▸ **Exercise description**:
The reply should consist of one number, the count of lines below in which the word "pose" appears.
Dataset content below:
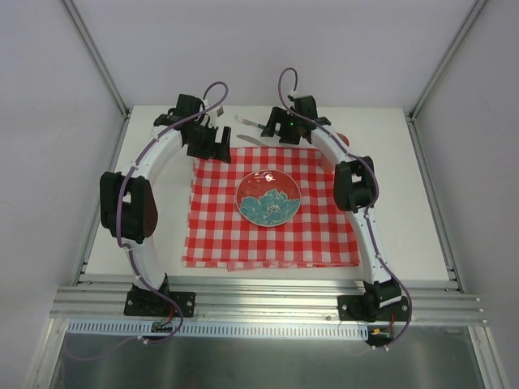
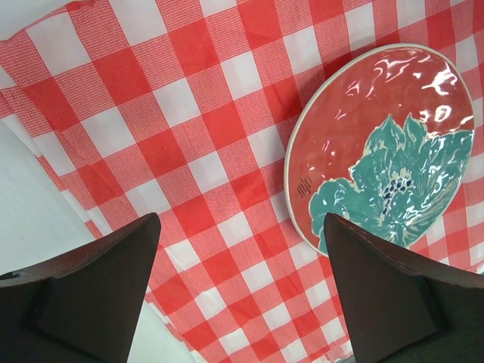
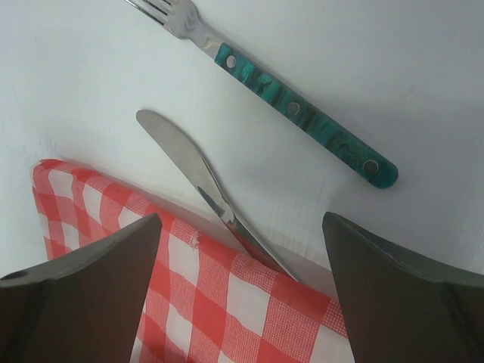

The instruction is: Set the dinner table for one person

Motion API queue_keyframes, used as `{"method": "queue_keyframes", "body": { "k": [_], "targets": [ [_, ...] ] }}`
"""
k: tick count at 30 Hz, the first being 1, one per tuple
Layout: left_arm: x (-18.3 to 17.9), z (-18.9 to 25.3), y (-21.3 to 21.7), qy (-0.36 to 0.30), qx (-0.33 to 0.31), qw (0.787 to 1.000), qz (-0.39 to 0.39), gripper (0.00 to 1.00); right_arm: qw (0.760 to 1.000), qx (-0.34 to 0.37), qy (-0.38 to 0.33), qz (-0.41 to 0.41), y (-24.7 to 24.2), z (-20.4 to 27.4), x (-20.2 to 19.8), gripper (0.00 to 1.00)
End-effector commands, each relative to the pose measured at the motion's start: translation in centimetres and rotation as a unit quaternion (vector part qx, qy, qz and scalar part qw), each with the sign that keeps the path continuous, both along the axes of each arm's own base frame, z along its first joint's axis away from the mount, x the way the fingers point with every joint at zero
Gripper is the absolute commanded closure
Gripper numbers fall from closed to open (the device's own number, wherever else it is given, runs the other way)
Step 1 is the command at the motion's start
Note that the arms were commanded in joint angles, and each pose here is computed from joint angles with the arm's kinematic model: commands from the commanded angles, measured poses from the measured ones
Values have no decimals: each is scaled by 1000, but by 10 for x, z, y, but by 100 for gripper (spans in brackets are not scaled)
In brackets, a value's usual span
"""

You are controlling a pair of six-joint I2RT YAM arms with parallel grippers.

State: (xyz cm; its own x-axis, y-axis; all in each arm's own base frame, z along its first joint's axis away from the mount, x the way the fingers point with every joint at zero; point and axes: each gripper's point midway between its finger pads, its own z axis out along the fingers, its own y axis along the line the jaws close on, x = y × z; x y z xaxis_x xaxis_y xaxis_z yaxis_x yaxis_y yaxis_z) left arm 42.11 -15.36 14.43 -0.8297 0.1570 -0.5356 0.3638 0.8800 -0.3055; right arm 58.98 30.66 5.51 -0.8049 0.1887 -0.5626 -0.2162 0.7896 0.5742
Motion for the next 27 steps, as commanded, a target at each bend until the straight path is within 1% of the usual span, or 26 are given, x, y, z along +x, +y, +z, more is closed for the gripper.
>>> {"method": "queue_keyframes", "body": {
  "k": [1, 3, 4, 6, 7, 10, 11, 13, 16, 23, 27],
  "targets": [
    [2, 6, 1, -8, 5, 1000, -2, 9, 999, -17, 38, 18, 1, -6, -22, 7],
    [6, 8, -3, -12, 4, 1000, -5, 9, 998, -46, 43, 17, -4, -8, -27, 9],
    [8, 9, -5, -13, 4, 1000, -4, 9, 996, -66, 62, 26, -9, -15, -37, 9],
    [12, 13, -10, -20, 1, 1000, -7, 8, 994, -71, 74, 37, -9, -18, -46, 9],
    [13, 13, -11, -21, 1, 1000, -8, 8, 992, -81, 92, 38, -13, -25, -54, 10],
    [15, 13, -16, -24, 3, 1000, -10, 8, 991, -70, 102, 56, -11, -29, -63, 11],
    [15, 13, -17, -24, 4, 1000, -11, 8, 991, -56, 95, 76, -4, -25, -64, 11],
    [13, 10, -19, -20, 5, 1000, -13, 8, 992, -50, 75, 86, 1, -16, -58, 11],
    [10, 7, -19, -15, 7, 1000, -14, 8, 993, -44, 65, 92, 6, -10, -55, 10],
    [12, 6, -20, -16, 8, 1000, -12, 8, 988, -32, 104, 109, 8, -13, -79, 10],
    [15, 6, -22, -18, 7, 1000, -14, 8, 987, -13, 108, 120, 14, -2, -85, 10]
  ]
}}
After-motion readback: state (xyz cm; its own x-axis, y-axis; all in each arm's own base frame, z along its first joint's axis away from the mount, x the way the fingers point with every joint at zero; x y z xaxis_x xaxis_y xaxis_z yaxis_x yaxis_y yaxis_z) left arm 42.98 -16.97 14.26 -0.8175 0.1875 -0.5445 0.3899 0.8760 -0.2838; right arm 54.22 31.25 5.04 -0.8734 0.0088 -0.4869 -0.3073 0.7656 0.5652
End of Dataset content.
▸ **Response to this exercise**:
2